Copy word for word the lines in the records below, starting at the line with "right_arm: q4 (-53" and ending at the line with "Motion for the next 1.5". Skip the pictures.
=======
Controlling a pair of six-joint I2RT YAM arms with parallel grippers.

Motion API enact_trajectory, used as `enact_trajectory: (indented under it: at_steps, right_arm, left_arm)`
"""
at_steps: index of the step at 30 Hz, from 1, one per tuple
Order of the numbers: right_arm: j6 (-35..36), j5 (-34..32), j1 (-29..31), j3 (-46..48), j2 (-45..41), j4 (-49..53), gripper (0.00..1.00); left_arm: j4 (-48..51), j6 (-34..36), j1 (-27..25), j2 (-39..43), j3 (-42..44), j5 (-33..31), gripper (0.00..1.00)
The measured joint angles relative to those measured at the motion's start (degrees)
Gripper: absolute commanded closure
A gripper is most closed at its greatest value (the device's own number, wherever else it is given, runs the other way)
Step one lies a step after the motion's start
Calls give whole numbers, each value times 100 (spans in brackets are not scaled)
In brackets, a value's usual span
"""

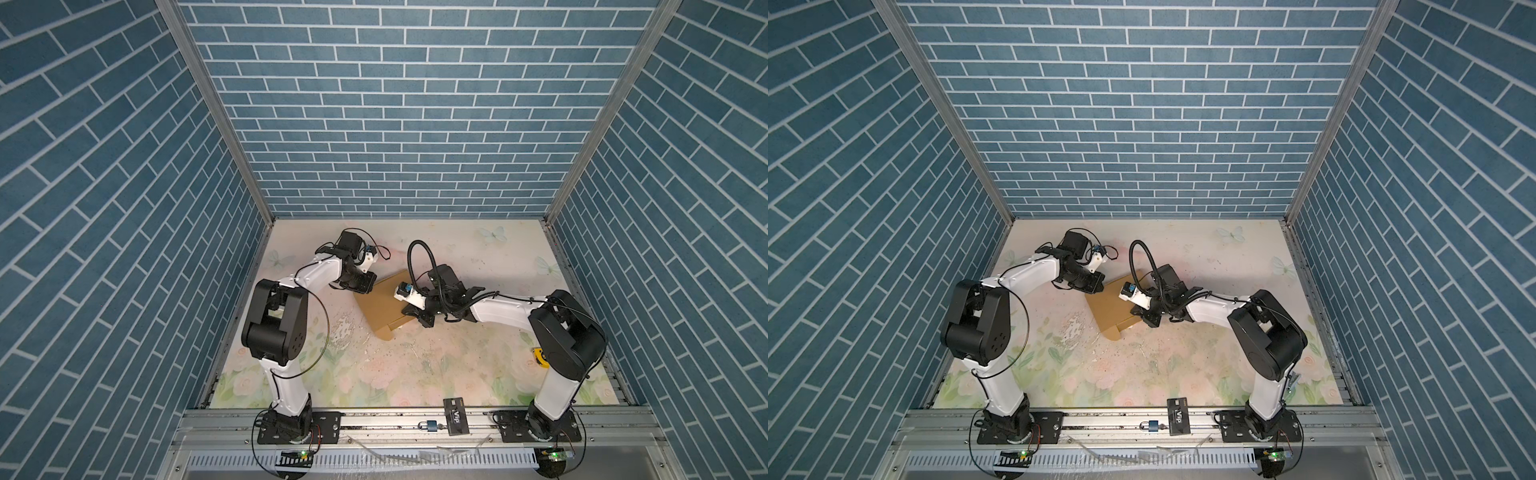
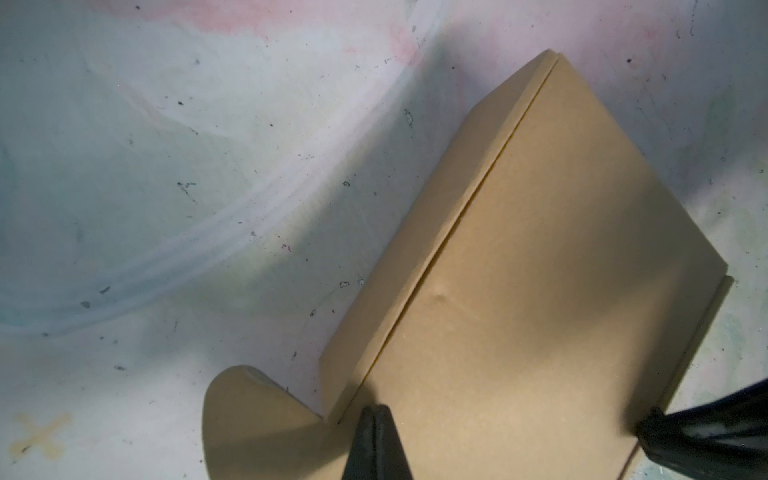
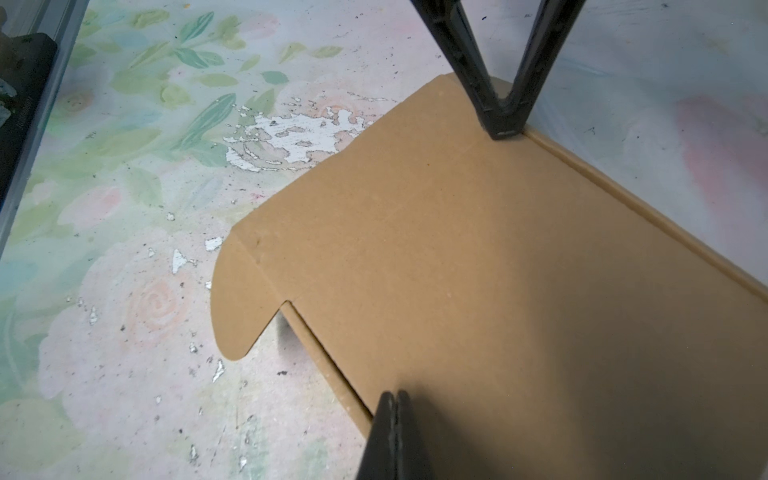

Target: Fold the paper box

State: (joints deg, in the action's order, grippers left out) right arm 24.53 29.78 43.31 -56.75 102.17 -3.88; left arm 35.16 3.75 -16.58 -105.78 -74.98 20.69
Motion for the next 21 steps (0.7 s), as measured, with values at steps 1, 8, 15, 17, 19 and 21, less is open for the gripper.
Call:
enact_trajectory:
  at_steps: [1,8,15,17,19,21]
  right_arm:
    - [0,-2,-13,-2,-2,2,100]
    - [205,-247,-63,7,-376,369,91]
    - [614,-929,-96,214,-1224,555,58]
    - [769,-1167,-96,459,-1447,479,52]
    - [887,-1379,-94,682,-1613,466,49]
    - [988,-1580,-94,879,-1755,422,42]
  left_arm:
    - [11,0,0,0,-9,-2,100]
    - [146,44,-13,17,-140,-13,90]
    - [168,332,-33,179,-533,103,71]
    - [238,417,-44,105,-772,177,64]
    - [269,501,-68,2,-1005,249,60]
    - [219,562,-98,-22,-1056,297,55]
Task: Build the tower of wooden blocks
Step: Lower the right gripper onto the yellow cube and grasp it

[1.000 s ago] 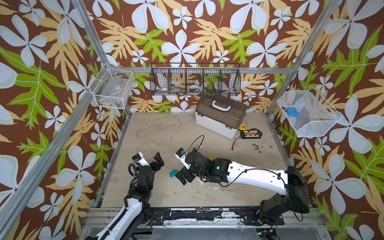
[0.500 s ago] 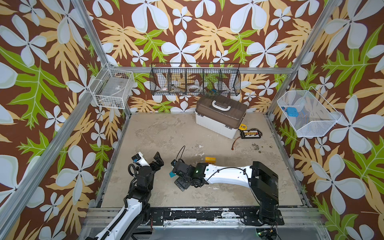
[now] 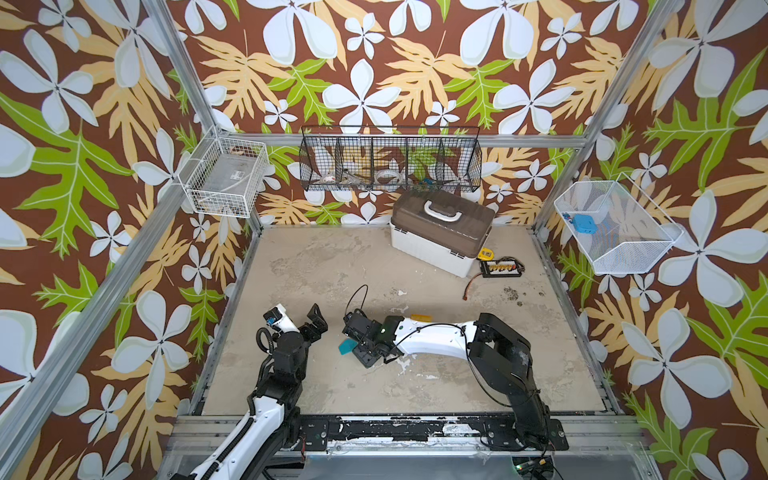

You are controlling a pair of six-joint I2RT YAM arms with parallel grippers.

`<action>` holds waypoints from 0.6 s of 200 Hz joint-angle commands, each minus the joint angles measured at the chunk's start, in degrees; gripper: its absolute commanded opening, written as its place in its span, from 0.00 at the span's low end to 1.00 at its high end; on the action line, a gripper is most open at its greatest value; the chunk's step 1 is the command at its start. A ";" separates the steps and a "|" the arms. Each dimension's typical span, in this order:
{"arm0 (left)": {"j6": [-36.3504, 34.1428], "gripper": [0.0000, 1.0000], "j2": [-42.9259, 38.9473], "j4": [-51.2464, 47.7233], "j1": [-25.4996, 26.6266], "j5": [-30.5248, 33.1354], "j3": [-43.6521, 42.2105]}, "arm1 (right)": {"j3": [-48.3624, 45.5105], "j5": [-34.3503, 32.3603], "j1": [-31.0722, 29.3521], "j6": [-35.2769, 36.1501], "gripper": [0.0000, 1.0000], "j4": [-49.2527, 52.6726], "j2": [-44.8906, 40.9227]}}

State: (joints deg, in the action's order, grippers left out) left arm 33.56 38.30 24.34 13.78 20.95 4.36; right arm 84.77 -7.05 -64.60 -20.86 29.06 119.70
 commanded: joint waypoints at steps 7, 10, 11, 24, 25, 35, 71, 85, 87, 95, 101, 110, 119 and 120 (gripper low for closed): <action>0.29 1.00 0.04 0.36 -0.04 0.58 -0.15 | 0.81 3.36 -0.10 0.91 0.52 -0.52 0.88; 0.29 1.00 0.02 0.36 -0.06 0.58 -0.14 | 0.95 3.16 -0.16 0.91 0.52 -0.33 0.96; 0.33 1.00 0.02 0.36 -0.02 0.58 -0.14 | 0.98 3.08 -0.12 0.91 0.51 -0.28 1.01; 0.27 1.00 -0.04 0.36 -0.06 0.58 -0.14 | 1.53 2.42 -0.15 0.93 0.50 0.24 1.32; 0.23 1.00 -0.05 0.36 -0.02 0.58 -0.14 | 1.53 2.41 -0.17 0.97 0.50 0.27 1.32; 0.34 1.00 0.01 0.36 -0.06 0.54 -0.21 | 1.80 2.40 -0.16 1.16 0.50 0.43 1.41; 0.20 1.00 -0.06 0.39 0.01 0.54 -0.23 | 3.07 1.02 -0.13 1.70 0.49 1.87 1.94; 0.18 1.00 -0.07 0.44 -0.01 0.51 -0.28 | 3.38 0.64 -0.10 1.79 0.49 2.05 2.01; 0.23 1.00 -0.05 0.45 -0.01 0.50 -0.26 | 3.43 0.63 -0.16 1.83 0.49 2.05 2.05; 0.17 1.00 -0.05 0.44 0.00 0.49 -0.23 | 3.68 0.63 -0.14 1.88 0.49 2.23 2.12; 0.19 1.00 -0.07 0.41 -0.02 0.43 -0.23 | 3.89 0.63 -0.14 1.90 0.49 2.36 2.28; 0.22 1.00 -0.07 0.50 -0.01 0.41 -0.24 | 4.20 0.76 -0.14 2.05 0.45 2.56 2.53; 0.19 1.00 0.00 0.46 -0.03 0.39 -0.23 | 4.47 0.85 -0.17 1.97 0.42 2.80 2.77; 0.19 1.00 -0.04 0.50 -0.05 0.35 -0.27 | 4.61 0.86 -0.13 2.01 0.42 2.83 2.79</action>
State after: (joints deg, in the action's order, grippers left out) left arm 33.56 38.26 24.34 13.78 20.93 4.12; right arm 88.49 -5.21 -64.66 -19.22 30.33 121.86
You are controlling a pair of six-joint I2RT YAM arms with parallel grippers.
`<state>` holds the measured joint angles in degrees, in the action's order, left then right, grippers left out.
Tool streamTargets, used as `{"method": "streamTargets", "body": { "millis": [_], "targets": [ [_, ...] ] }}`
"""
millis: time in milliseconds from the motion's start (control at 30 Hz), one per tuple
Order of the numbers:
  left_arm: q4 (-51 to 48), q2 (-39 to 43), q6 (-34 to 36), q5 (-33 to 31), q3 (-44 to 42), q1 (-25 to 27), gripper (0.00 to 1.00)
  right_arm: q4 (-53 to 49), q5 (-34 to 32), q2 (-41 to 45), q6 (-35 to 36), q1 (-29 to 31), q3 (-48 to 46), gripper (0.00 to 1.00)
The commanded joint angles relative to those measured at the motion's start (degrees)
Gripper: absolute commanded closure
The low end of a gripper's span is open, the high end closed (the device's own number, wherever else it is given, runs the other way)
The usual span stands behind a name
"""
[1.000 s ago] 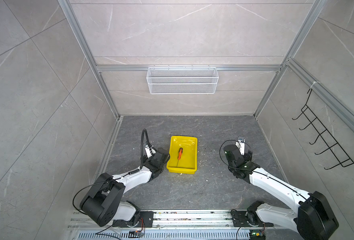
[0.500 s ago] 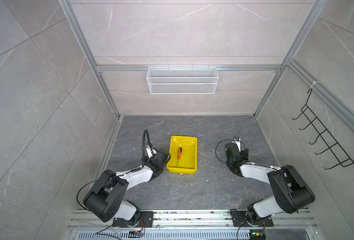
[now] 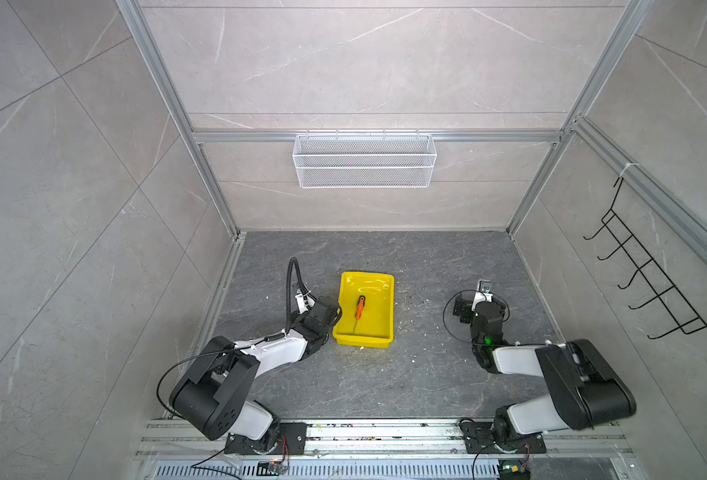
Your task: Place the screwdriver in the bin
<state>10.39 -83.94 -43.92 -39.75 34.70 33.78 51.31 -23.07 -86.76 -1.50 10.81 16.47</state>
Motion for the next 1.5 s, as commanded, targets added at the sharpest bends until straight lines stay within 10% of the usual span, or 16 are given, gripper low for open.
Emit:
{"method": "streamTargets", "body": {
  "millis": [0, 400, 467, 600, 800, 1033, 1467],
  "targets": [
    [1.5, 0.4, -0.1, 0.1, 0.9, 0.1, 0.05, 5.5, 4.4, -0.2, 1.9, 0.3, 0.7, 0.01],
    [6.3, 4.6, 15.0, 0.9, 0.5, 0.2, 0.02, 2.6, 4.5, -0.6, 1.4, -0.1, 2.6, 0.01],
    [6.3, 8.8, 20.8, 7.1, -0.1, 0.5, 0.17, 3.0, 4.4, -0.7, 1.5, -0.1, 2.6, 0.01],
    [13.7, 14.8, 31.4, 20.5, -4.6, 0.6, 0.0, 2.9, 4.5, -0.7, 1.5, -0.1, 2.5, 0.01],
    [-4.9, 23.6, 31.0, 4.2, -2.0, 0.4, 0.0, 3.0, 4.4, -0.6, 1.5, -0.1, 2.5, 0.01],
    [33.2, 23.4, 68.5, 0.9, -20.9, -4.4, 0.0, 3.0, 4.4, -0.6, 1.5, -0.1, 2.5, 0.01],
    [29.2, 24.2, 45.7, 8.8, -25.0, -21.2, 0.0, 3.1, 4.4, -0.6, 1.5, -0.1, 2.5, 0.01]
  ]
}}
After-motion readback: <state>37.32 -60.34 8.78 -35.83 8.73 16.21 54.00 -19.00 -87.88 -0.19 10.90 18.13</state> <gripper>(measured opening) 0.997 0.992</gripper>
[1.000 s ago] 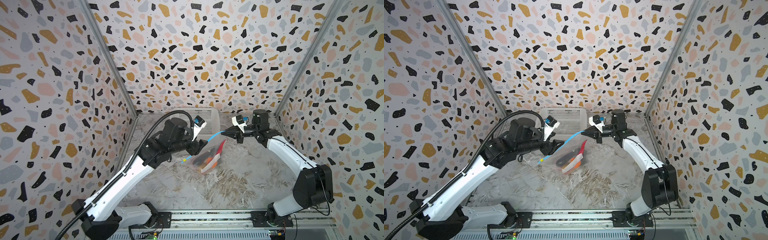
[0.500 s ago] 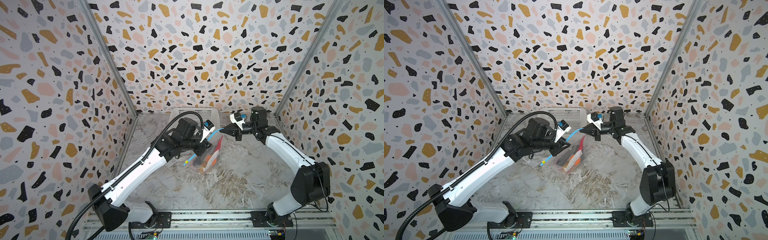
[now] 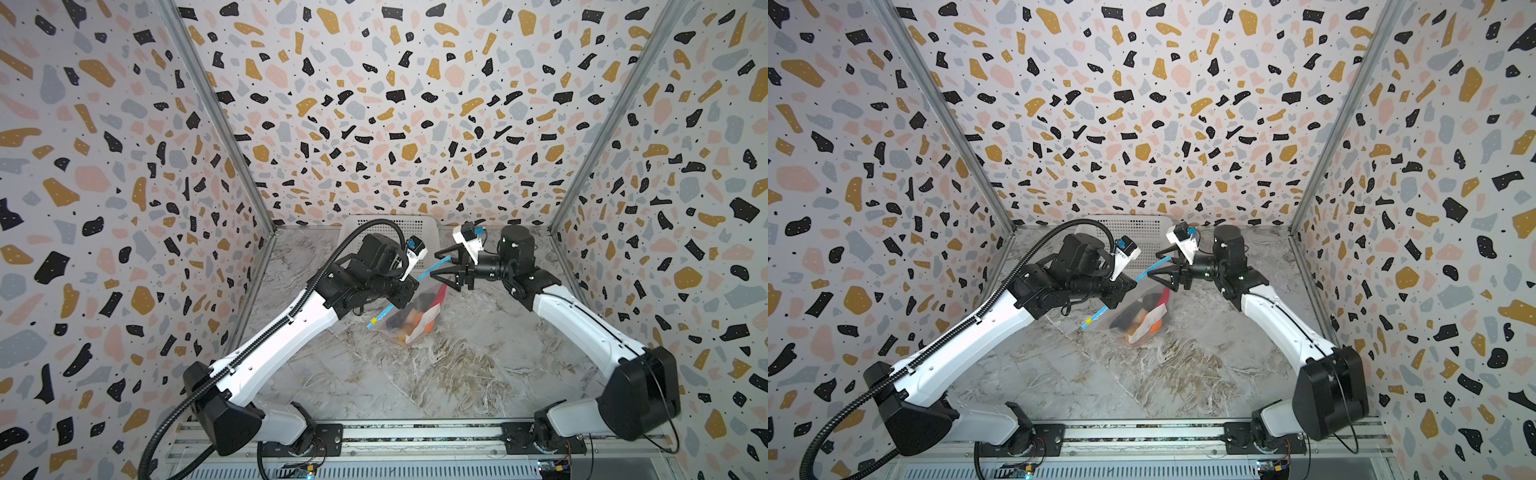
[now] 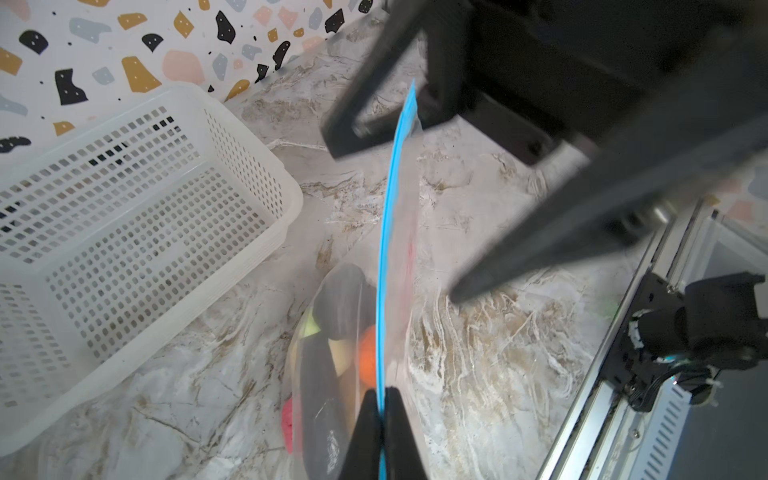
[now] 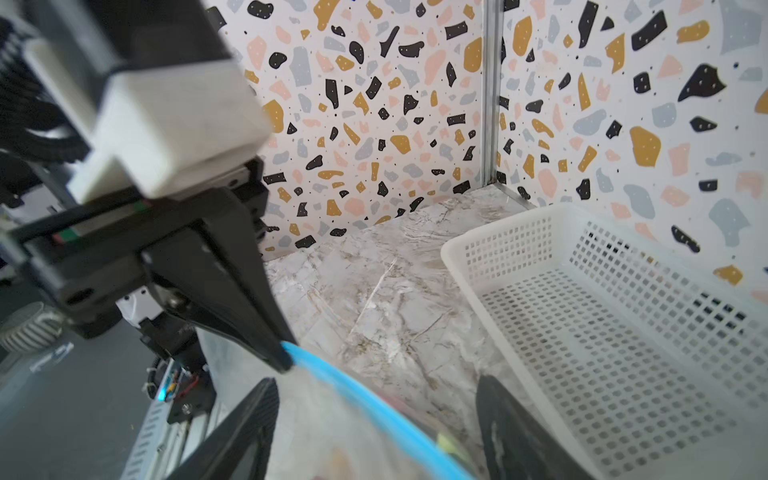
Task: Place the food in the zip-top bag and seal the zipper
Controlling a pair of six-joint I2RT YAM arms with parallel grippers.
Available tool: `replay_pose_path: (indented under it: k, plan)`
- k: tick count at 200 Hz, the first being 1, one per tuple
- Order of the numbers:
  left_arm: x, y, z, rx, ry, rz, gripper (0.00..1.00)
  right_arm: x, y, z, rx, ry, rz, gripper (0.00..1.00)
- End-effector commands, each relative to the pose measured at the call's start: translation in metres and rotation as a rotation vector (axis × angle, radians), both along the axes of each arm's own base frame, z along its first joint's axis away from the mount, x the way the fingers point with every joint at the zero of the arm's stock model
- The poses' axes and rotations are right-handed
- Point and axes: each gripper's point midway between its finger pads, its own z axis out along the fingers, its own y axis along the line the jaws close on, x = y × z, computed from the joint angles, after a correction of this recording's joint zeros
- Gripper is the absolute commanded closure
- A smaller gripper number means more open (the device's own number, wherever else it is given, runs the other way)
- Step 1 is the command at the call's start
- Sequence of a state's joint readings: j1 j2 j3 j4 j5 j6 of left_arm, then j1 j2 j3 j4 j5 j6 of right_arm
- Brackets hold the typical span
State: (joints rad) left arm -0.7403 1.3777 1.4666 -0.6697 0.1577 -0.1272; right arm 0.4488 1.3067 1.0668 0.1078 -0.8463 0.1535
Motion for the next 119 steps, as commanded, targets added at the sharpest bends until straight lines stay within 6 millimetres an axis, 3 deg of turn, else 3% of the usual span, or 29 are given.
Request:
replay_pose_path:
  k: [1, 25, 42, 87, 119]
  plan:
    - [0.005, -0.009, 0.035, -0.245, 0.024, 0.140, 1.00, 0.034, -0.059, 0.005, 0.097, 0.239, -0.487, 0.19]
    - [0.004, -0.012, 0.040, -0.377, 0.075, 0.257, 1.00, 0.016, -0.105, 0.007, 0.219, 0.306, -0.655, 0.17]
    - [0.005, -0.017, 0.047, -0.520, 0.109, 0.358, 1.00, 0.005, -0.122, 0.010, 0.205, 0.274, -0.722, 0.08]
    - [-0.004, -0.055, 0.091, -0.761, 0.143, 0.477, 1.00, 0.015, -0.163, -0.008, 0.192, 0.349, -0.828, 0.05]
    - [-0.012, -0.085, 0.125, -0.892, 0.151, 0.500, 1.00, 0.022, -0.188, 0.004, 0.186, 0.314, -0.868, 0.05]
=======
• RESULT:
  right_arm: q4 (-53 to 49), q5 (-34 to 32), q2 (-41 to 45), q6 (-35 to 36), q1 (-29 to 31), q3 (-48 to 46), gripper (0.00 to 1.00)
The commanded joint angles relative to those measured at the motion's start (degrees)
Gripper: absolute commanded closure
The low end of a gripper's span is open, the high end closed (the device's own number, wherever else it is given, runs the other way)
The usual span stands behind a name
"""
[1.000 s ago] 
[0.500 s ago] 
[now] 
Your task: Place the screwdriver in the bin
<state>10.39 -83.94 -43.92 -39.75 34.70 33.78 51.31 -23.07 -86.76 -1.50 10.81 16.47</state>
Motion for the next 1.5 s, as commanded, targets added at the sharpest bends until straight lines stay within 10% of the usual span, or 16 are given, gripper low for open.

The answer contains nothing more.